Hybrid architectures such as 3D TransUNet have been proposed to combine the advantages of convolutional networks and transformer models [20]. 3D TransUNet combines the local feature extraction capabilities of convolutional encoders with the strong global context modeling of transformer modules to achieve promising performance in volumetric medical image segmentation. Nevertheless, segmentation of NME remains particularly difficult for such models owing to the lesion’s low conspicuity and heterogeneous morphologies in breast DCE-MRI [21].
To address this issue, we propose a novel segmentation method called 3D TransUNet with temporal attention that employs two parallel CNN encoders, with one for the early post-contrast images and one for the early–pre subtraction images.
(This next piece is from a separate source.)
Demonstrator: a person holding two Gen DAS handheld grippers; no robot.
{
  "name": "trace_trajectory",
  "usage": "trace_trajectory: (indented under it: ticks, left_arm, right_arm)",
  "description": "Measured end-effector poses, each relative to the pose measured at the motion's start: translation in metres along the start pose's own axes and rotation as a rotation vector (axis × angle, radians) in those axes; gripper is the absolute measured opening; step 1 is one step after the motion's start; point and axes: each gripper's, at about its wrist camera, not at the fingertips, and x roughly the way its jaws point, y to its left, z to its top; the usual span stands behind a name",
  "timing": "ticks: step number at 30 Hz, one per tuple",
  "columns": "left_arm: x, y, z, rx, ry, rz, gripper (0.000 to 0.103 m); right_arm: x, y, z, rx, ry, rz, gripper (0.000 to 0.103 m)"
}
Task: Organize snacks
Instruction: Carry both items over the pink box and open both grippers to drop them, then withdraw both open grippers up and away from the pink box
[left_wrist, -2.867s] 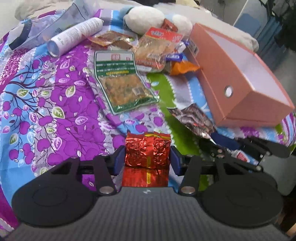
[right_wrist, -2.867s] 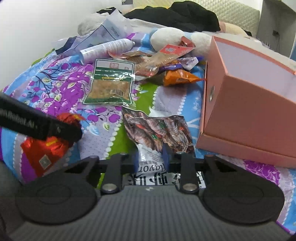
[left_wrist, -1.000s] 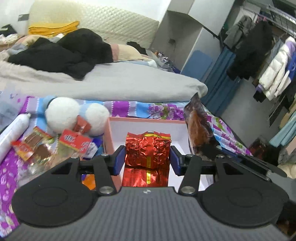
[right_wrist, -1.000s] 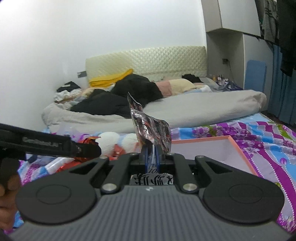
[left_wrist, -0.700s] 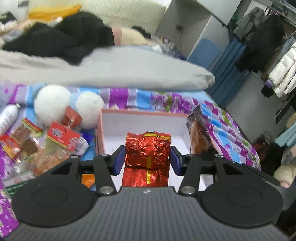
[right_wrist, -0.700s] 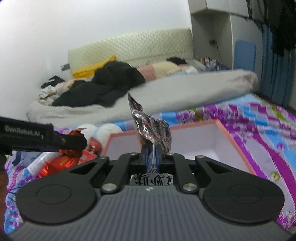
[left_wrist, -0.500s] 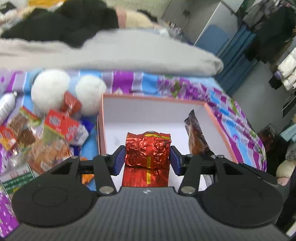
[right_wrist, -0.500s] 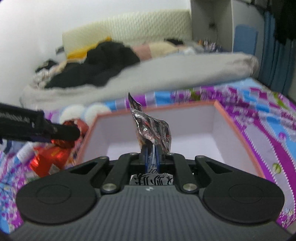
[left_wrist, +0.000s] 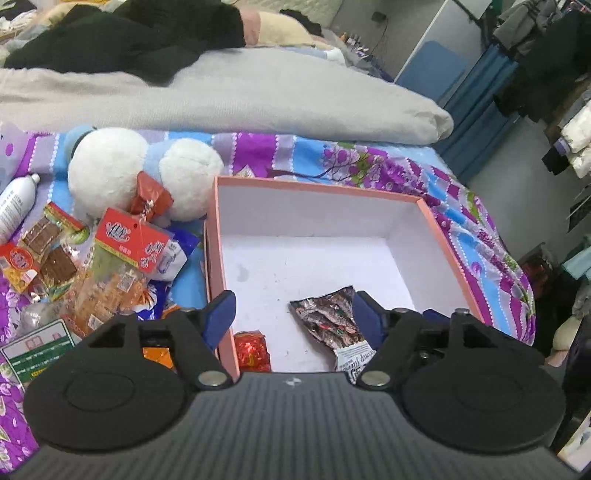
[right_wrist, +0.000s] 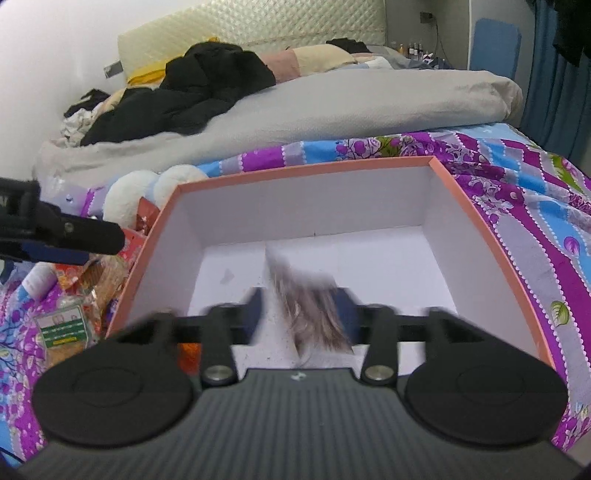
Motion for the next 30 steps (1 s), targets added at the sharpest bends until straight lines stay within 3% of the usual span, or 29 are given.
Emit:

The temporal attention module uses the features extracted by the difference branch to weight those obtained by the early branch to emphasize enhancement-related temporal changes and improve the localization and delineation of NME regions in breast DCE-MRI. This design integrates convolutional inductive biases with the long-range context of a transformer model to enhance segmentation accuracy by leveraging subtle enhancement dynamics that static image features alone may miss.
Materials and methods
Materials
This retrospective study was approved by the institutional review board of Kyoto Prefectural University of Medicine (approval number: ERB-C-1763). The requirement for informed consent was waived due to the use of anonymized imaging data.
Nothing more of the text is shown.